*** Records supplied

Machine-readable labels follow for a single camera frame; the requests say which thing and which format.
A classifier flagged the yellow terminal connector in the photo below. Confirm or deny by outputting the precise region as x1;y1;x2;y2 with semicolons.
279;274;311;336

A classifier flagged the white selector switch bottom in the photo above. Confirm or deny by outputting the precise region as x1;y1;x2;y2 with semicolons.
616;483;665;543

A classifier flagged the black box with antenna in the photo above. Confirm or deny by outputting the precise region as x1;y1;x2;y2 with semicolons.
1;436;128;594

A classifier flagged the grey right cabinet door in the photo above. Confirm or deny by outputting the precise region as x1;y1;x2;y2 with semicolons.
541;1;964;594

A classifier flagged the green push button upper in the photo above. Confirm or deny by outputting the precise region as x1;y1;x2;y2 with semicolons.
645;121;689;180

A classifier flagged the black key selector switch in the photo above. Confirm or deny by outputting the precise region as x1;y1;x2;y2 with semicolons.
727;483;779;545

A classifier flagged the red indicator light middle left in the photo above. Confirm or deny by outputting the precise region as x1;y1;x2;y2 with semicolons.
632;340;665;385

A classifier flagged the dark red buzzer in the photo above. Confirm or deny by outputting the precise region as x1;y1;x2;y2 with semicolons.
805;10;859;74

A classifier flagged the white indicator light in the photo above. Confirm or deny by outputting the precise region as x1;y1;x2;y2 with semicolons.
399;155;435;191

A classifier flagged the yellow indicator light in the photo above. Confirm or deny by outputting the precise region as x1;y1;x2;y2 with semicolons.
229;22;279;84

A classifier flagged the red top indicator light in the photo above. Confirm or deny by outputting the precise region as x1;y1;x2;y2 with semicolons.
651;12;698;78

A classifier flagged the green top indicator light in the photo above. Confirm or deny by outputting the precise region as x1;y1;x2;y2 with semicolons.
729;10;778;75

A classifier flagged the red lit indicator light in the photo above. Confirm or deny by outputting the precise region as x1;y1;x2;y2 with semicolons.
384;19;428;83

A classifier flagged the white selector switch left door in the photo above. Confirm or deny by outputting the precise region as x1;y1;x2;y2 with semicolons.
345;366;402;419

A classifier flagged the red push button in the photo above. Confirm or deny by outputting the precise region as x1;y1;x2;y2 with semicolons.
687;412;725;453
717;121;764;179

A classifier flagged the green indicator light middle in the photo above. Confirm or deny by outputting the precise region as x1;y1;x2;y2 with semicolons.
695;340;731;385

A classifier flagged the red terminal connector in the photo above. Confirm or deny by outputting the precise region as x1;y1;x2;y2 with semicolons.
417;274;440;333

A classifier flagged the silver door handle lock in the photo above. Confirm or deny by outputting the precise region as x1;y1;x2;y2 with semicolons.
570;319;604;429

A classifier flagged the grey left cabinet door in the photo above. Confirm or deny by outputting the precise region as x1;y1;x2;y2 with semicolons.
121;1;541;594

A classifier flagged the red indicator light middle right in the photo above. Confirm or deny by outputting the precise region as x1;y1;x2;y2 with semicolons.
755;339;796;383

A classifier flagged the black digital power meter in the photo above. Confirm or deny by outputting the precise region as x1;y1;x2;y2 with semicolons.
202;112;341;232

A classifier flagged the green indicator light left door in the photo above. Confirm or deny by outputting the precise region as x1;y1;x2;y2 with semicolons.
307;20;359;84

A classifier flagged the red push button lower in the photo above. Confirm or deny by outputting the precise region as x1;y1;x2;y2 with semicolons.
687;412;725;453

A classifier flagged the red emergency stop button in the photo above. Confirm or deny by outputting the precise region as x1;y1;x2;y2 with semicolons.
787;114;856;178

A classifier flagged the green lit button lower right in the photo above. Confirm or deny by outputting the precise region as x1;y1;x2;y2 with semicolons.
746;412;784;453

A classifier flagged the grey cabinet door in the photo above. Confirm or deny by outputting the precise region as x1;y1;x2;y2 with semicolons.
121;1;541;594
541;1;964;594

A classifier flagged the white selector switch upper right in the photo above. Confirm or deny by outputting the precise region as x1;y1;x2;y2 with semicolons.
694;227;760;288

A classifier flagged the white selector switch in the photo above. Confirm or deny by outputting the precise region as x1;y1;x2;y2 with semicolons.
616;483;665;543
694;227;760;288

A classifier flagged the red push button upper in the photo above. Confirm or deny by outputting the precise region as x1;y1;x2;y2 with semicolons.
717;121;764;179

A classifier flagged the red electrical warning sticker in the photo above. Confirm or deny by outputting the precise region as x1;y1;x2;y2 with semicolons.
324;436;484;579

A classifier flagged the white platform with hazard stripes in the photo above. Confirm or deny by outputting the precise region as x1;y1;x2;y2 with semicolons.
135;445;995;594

******

• _Goal of the exercise_: Could you reproduce every record exactly as written?

• _Reply to the task_:
Machine-readable labels follow for a single camera frame; the requests say which thing and which format.
A classifier flagged the yellow terminal connector in the photo below. Confirm or deny by outputting the precise region as x1;y1;x2;y2 with semicolons.
279;274;311;336

A classifier flagged the white selector switch bottom in the photo above. Confirm or deny by outputting the precise region as x1;y1;x2;y2 with semicolons.
616;483;665;543

A classifier flagged the black box with antenna in the photo above. Confirm or deny by outputting the precise region as x1;y1;x2;y2 with semicolons.
1;436;128;594

A classifier flagged the grey right cabinet door in the photo above. Confirm or deny by outputting the precise region as x1;y1;x2;y2 with semicolons.
541;1;964;594

A classifier flagged the green push button upper in the photo above. Confirm or deny by outputting the precise region as x1;y1;x2;y2 with semicolons.
645;121;689;180

A classifier flagged the black key selector switch in the photo above. Confirm or deny by outputting the precise region as x1;y1;x2;y2 with semicolons.
727;483;779;545

A classifier flagged the red indicator light middle left in the photo above. Confirm or deny by outputting the precise region as x1;y1;x2;y2 with semicolons.
632;340;665;385

A classifier flagged the dark red buzzer in the photo above. Confirm or deny by outputting the precise region as x1;y1;x2;y2 with semicolons.
805;10;859;74

A classifier flagged the white indicator light in the photo above. Confirm or deny by outputting the precise region as x1;y1;x2;y2 with semicolons.
399;155;435;191

A classifier flagged the yellow indicator light in the photo above. Confirm or deny by outputting the precise region as x1;y1;x2;y2 with semicolons.
229;22;279;84

A classifier flagged the red top indicator light in the photo above. Confirm or deny by outputting the precise region as x1;y1;x2;y2 with semicolons.
651;12;698;78

A classifier flagged the green top indicator light in the photo above. Confirm or deny by outputting the precise region as x1;y1;x2;y2 with semicolons.
729;10;778;75

A classifier flagged the red lit indicator light in the photo above. Confirm or deny by outputting the precise region as x1;y1;x2;y2 with semicolons.
384;19;428;83

A classifier flagged the white selector switch left door in the photo above. Confirm or deny by outputting the precise region as x1;y1;x2;y2 with semicolons.
345;366;402;419

A classifier flagged the red push button in the photo above. Confirm or deny by outputting the precise region as x1;y1;x2;y2 with semicolons.
687;412;725;453
717;121;764;179

A classifier flagged the green indicator light middle in the photo above. Confirm or deny by outputting the precise region as x1;y1;x2;y2 with semicolons.
695;340;731;385

A classifier flagged the red terminal connector in the photo above. Confirm or deny by outputting the precise region as x1;y1;x2;y2 with semicolons.
417;274;440;333

A classifier flagged the silver door handle lock in the photo above. Confirm or deny by outputting the precise region as x1;y1;x2;y2 with semicolons.
570;319;604;429

A classifier flagged the grey left cabinet door in the photo above. Confirm or deny by outputting the precise region as x1;y1;x2;y2 with semicolons.
121;1;541;594

A classifier flagged the red indicator light middle right in the photo above. Confirm or deny by outputting the precise region as x1;y1;x2;y2 with semicolons.
755;339;796;383

A classifier flagged the black digital power meter in the photo above. Confirm or deny by outputting the precise region as x1;y1;x2;y2 with semicolons.
202;112;341;232

A classifier flagged the green indicator light left door in the photo above. Confirm or deny by outputting the precise region as x1;y1;x2;y2 with semicolons.
307;20;359;84

A classifier flagged the red push button lower in the photo above. Confirm or deny by outputting the precise region as x1;y1;x2;y2 with semicolons.
687;412;725;453

A classifier flagged the red emergency stop button in the photo above. Confirm or deny by outputting the precise region as x1;y1;x2;y2 with semicolons.
787;114;856;178

A classifier flagged the green lit button lower right in the photo above. Confirm or deny by outputting the precise region as x1;y1;x2;y2 with semicolons.
746;412;784;453

A classifier flagged the grey cabinet door in the photo above. Confirm or deny by outputting the precise region as x1;y1;x2;y2 with semicolons.
121;1;541;594
541;1;964;594

A classifier flagged the white selector switch upper right in the photo above. Confirm or deny by outputting the precise region as x1;y1;x2;y2 with semicolons.
694;227;760;288

A classifier flagged the white selector switch in the photo above. Confirm or deny by outputting the precise region as x1;y1;x2;y2 with semicolons.
616;483;665;543
694;227;760;288

A classifier flagged the red push button upper in the photo above. Confirm or deny by outputting the precise region as x1;y1;x2;y2 with semicolons.
717;121;764;179

A classifier flagged the red electrical warning sticker in the photo above. Confirm or deny by outputting the precise region as x1;y1;x2;y2 with semicolons.
324;436;484;579

A classifier flagged the white platform with hazard stripes in the photo above. Confirm or deny by outputting the precise region as x1;y1;x2;y2 with semicolons.
135;445;995;594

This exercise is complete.